*Source data:*
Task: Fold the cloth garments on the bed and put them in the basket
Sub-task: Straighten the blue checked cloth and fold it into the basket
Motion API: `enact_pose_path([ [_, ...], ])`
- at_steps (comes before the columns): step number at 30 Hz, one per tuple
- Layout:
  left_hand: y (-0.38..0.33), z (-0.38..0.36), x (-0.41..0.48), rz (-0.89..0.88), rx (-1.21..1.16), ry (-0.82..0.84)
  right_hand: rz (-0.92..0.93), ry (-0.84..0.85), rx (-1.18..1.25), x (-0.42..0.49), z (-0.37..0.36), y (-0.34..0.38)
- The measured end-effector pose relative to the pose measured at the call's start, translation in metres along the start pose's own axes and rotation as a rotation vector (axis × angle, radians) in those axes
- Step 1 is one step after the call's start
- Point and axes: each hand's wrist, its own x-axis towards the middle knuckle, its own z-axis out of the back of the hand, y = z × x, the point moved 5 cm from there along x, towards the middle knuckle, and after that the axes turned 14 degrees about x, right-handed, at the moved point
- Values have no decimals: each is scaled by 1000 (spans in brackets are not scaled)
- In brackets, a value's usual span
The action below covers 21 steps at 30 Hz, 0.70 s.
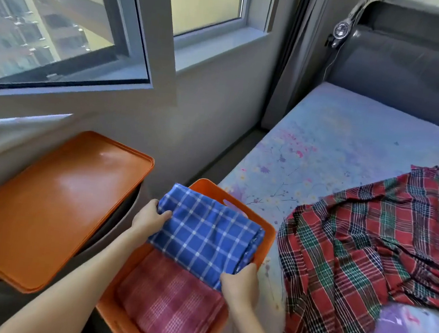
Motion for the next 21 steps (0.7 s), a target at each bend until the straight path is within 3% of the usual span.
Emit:
enact_pose_path([
  [5, -7, -48, 38, -96, 213, 35, -113, -86, -178, 24, -28, -11],
  [11, -13, -100, 69, -231, 266, 35, -150, -71, -374, 68, -58, -37],
  [17, -13, -140, 68, -591, 714, -49, -4, 85, -798, 105, -81, -47],
  [21, -21, -166, 81, -711, 854, 37, 25, 205, -914, 134, -88, -48],
])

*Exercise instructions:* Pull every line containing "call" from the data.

*Exercise response:*
- The measured end-effector pose relative to the pose measured at the call's start, translation in metres along the start pose's own axes and rotation as a rotation vector (axis × angle, radians) in those axes
- Step 1 is one step after the call's start

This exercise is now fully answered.